* INSTRUCTIONS FOR THE TASK *
Restate the records in full and exactly, with no images included.

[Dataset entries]
━━━━━━━━━━━━━━━━━━━━━━━━━━━━━━
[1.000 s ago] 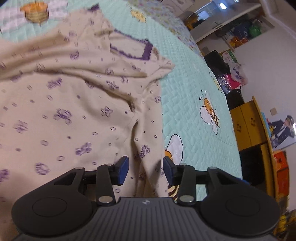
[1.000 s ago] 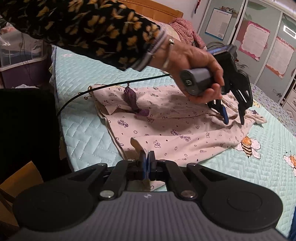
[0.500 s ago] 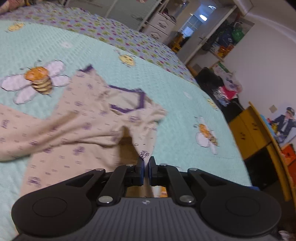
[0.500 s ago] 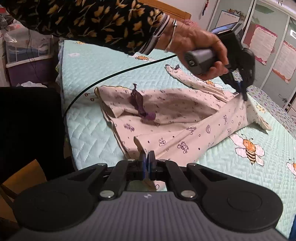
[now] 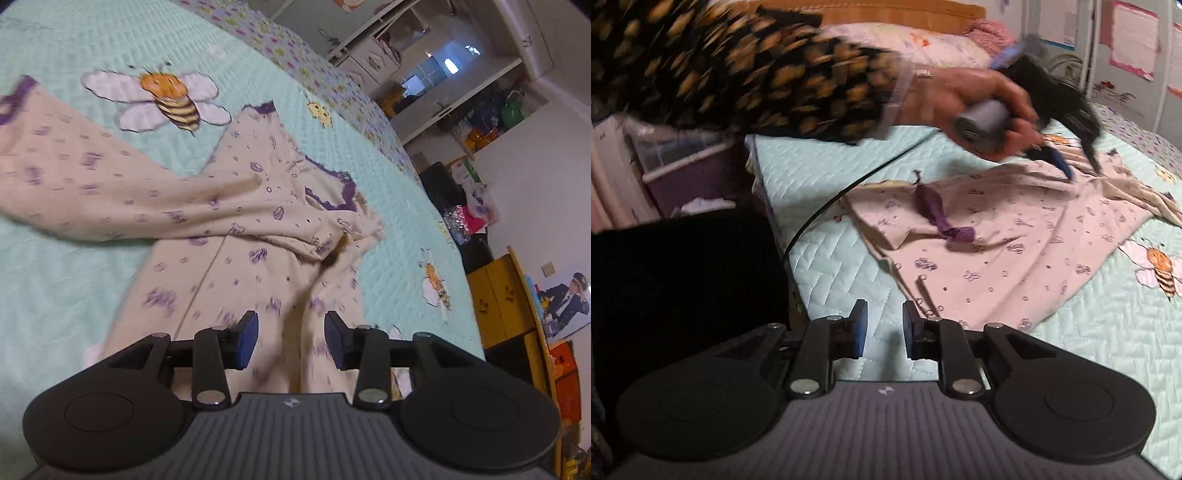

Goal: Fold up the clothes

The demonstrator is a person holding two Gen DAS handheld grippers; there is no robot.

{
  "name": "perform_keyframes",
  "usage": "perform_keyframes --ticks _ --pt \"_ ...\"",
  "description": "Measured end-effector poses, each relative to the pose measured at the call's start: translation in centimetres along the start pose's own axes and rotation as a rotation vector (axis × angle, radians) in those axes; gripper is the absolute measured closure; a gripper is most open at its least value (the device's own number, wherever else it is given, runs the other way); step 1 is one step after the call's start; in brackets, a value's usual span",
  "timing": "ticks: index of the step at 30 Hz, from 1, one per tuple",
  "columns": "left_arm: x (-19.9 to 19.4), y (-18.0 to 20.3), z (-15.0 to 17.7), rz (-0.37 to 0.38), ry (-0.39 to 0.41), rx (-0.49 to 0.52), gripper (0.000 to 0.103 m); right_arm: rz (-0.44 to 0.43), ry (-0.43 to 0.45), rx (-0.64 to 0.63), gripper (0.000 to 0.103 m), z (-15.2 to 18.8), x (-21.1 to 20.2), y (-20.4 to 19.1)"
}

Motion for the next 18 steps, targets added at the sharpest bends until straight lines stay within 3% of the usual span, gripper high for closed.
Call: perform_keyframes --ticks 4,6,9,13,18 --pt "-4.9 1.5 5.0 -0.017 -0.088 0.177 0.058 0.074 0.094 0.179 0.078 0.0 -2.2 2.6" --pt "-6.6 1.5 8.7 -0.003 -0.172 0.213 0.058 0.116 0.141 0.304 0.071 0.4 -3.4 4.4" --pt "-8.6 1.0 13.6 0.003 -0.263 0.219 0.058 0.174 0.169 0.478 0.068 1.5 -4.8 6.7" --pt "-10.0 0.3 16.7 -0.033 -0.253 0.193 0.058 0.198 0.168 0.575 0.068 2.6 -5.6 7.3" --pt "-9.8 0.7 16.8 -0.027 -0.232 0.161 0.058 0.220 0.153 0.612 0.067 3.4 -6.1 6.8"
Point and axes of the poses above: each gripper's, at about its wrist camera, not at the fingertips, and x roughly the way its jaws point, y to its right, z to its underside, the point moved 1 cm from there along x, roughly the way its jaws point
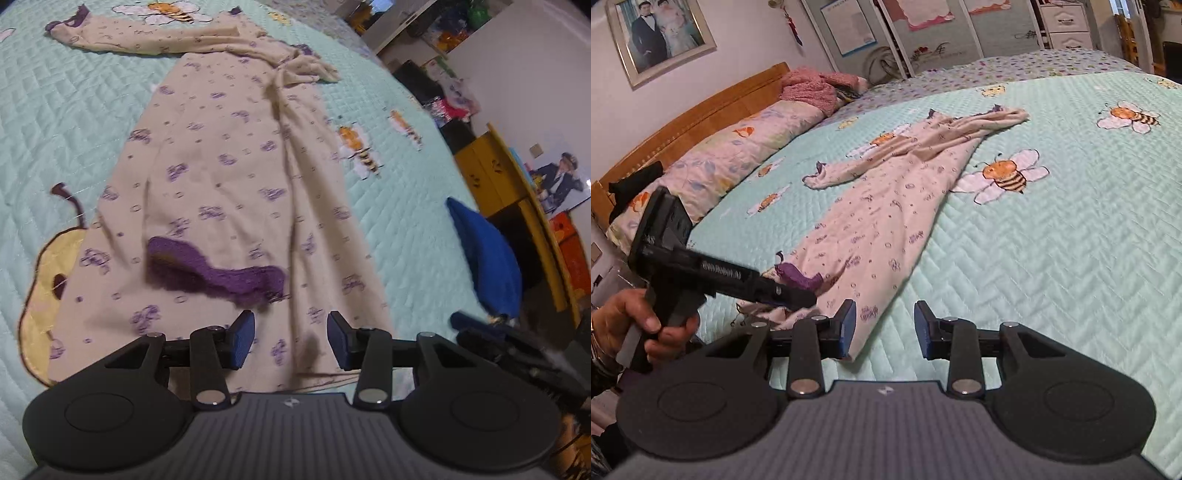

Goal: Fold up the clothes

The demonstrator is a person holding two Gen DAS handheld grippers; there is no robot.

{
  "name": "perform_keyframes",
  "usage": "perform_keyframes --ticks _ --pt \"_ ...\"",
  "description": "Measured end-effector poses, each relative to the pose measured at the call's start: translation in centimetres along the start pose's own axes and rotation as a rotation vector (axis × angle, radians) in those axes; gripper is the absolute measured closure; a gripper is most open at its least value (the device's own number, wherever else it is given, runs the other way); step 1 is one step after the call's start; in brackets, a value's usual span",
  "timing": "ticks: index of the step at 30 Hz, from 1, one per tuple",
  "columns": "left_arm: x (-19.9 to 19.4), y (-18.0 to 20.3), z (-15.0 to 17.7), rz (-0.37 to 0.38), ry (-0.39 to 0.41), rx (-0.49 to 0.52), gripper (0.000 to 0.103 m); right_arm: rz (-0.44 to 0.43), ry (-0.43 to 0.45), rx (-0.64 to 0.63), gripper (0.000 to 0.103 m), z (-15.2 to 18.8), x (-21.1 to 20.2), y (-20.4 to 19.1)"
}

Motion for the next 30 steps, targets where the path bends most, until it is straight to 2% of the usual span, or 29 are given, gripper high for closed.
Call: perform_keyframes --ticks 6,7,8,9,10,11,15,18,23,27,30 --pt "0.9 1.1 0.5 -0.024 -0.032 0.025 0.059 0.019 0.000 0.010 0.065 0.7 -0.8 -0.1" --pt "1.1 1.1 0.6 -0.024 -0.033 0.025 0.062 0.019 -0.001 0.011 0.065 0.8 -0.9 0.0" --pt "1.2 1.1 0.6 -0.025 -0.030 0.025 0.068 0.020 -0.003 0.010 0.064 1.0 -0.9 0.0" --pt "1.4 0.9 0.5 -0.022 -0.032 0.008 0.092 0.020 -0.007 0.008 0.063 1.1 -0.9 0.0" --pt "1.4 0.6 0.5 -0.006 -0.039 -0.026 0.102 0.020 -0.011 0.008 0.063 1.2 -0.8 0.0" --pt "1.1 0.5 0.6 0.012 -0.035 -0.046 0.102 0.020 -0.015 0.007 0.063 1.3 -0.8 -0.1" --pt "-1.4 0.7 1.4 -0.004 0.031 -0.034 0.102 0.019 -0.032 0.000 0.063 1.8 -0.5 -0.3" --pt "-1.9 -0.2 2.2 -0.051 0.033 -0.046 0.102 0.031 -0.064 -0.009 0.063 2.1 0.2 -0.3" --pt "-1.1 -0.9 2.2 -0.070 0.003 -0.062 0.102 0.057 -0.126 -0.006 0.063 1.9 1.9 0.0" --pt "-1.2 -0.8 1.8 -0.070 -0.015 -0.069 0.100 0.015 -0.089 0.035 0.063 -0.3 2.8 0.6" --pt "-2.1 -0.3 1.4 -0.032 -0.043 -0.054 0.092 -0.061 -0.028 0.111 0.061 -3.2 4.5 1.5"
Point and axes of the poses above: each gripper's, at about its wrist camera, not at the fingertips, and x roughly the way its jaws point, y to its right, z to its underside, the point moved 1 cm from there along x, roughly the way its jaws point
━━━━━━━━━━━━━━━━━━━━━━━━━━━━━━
* SOLUTION FOR THIS EXERCISE *
[1.000 s ago] 
[1.000 s ago] 
[0.500 s ago] 
[0.500 s ago] 
[now] 

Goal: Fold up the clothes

The demonstrator is a person holding two Gen DAS handheld grippers; there is no robot.

{
  "name": "perform_keyframes",
  "usage": "perform_keyframes --ticks _ --pt \"_ ...\"",
  "description": "Measured end-effector poses, each relative to the pose measured at the call's start: translation in centimetres along the start pose's own axes and rotation as a rotation vector (axis × angle, radians) in those axes; gripper is the absolute measured closure; a gripper is most open at its least value (the device's own number, wherever else it is given, runs the other way); step 1 is one step after the call's start; in brackets, a value's usual span",
  "timing": "ticks: index of the step at 30 Hz, from 1, one per tuple",
  "columns": "left_arm: x (-19.9 to 19.4), y (-18.0 to 20.3), z (-15.0 to 17.7), rz (-0.37 to 0.38), ry (-0.39 to 0.41), rx (-0.49 to 0.52), gripper (0.000 to 0.103 m); right_arm: rz (-0.44 to 0.43), ry (-0.43 to 0.45), rx (-0.64 to 0.63), gripper (0.000 to 0.103 m), z (-15.2 to 18.8), x (-21.1 to 20.2), y (-20.4 to 19.1)"
}

Motion for the next 18 steps, targets added at the sharpest bends until straight lines stay within 3% of the usual span, gripper high for closed.
Call: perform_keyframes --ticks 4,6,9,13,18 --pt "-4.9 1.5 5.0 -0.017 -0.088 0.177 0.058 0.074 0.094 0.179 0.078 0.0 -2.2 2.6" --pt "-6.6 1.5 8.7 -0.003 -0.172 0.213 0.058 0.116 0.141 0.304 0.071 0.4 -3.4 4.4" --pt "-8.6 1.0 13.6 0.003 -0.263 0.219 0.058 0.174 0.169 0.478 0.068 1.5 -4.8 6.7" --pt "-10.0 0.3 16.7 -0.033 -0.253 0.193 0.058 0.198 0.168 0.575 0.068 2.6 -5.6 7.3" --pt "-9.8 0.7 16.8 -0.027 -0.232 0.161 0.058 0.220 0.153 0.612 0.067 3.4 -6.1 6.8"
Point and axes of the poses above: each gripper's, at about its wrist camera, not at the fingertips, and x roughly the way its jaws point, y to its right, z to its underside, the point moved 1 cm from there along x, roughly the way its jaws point

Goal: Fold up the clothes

The demonstrator is a person holding two Gen DAS handheld grippers; there is no robot.

{
  "name": "perform_keyframes",
  "usage": "perform_keyframes --ticks _ --pt \"_ ...\"",
  "description": "Measured end-effector poses, each relative to the pose measured at the call's start: translation in centimetres along the start pose's own axes and rotation as a rotation vector (axis × angle, radians) in those axes; gripper is the absolute measured closure; a gripper is most open at its least value (the device's own number, wherever else it is given, runs the other way); step 1 is one step after the call's start; in brackets, a value's usual span",
  "timing": "ticks: index of the step at 30 Hz, from 1, one per tuple",
  "columns": "left_arm: x (-19.9 to 19.4), y (-18.0 to 20.3), z (-15.0 to 17.7), rz (-0.37 to 0.38), ry (-0.39 to 0.41), rx (-0.49 to 0.52), gripper (0.000 to 0.103 m); right_arm: rz (-0.44 to 0.43), ry (-0.43 to 0.45), rx (-0.64 to 0.63), gripper (0.000 to 0.103 m), z (-15.2 to 18.8), x (-21.1 to 20.2), y (-20.4 to 19.1)"
}

Motion for the next 30 steps, targets where the path bends most, until it is straight to 2% of the usual span, or 29 are given, gripper high for closed.
Call: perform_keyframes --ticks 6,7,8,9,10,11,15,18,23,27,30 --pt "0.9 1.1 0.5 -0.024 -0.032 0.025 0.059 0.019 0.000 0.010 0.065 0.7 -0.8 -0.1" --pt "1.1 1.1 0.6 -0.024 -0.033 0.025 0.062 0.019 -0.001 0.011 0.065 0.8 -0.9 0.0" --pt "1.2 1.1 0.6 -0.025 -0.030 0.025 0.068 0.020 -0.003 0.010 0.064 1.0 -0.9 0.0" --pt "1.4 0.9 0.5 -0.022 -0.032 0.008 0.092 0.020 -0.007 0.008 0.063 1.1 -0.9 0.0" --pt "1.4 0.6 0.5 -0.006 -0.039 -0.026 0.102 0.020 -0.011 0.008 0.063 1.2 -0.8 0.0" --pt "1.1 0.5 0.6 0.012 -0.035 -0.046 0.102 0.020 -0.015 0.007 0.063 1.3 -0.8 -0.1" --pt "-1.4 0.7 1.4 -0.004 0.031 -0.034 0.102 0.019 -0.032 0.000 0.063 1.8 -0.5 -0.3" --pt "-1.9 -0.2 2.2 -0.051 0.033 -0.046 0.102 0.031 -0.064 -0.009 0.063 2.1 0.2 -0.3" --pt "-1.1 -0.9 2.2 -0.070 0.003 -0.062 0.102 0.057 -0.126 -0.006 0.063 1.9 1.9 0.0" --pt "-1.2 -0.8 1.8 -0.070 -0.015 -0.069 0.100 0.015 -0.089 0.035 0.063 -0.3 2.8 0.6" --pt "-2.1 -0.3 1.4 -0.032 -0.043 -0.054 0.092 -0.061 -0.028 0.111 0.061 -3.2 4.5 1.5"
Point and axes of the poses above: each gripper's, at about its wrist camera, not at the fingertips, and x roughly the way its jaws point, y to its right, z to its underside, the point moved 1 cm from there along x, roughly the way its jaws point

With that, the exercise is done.